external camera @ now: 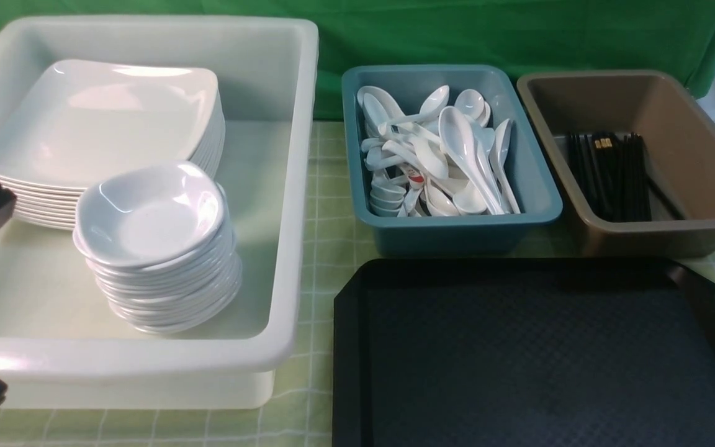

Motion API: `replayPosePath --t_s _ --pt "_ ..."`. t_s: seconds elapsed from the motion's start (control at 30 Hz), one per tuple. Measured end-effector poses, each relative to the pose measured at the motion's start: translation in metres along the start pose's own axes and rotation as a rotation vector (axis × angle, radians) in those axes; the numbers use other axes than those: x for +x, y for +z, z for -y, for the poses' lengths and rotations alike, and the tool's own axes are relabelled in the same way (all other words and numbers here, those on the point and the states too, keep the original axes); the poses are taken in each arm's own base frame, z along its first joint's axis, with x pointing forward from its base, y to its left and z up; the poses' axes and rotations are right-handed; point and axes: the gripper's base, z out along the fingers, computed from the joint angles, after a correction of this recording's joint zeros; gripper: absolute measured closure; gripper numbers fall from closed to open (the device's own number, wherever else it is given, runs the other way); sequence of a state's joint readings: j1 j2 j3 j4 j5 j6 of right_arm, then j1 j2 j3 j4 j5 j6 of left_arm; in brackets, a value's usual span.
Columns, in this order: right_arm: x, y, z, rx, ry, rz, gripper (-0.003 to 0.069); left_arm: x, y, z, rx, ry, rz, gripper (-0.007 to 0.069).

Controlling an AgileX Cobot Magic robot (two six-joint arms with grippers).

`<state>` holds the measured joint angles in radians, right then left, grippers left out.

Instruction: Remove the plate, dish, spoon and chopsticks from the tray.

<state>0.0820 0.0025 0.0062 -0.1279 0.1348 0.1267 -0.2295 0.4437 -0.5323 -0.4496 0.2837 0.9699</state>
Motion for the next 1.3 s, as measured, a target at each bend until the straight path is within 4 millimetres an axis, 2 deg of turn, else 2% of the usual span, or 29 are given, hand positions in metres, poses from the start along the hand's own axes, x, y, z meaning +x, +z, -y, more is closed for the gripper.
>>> replayPosePath --t_s 0.1,0.4,0.57,1.3 --pt "-0.0002 0.0000 -0.0001 -0.001 0.000 0.002 0.0640 0.0002 0.0000 0.0000 0.000 0.005 -0.002 0.0616" --pt "0.0044 -0.0003 -0.0048 -0.056 -0.148 -0.044 0.0639 0.0002 0.0000 -0.0001 -0.001 0.009 -0.002 0.0616" --pt "0.0087 -0.0006 -0.0052 -0.064 -0.154 -0.090 0.0638 0.0003 0.0000 -0.0001 -0.001 0.010 -0.003 0.0616" --pt "0.0089 -0.0007 -0.0054 -0.067 -0.162 -0.092 0.0584 0.0003 0.0000 -0.0001 -0.001 0.010 -0.003 0.0616"
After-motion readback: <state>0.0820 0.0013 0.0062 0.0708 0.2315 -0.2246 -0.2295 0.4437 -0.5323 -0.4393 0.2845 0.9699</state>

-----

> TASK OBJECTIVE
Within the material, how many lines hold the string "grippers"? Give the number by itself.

> RESULT OF THE TASK
2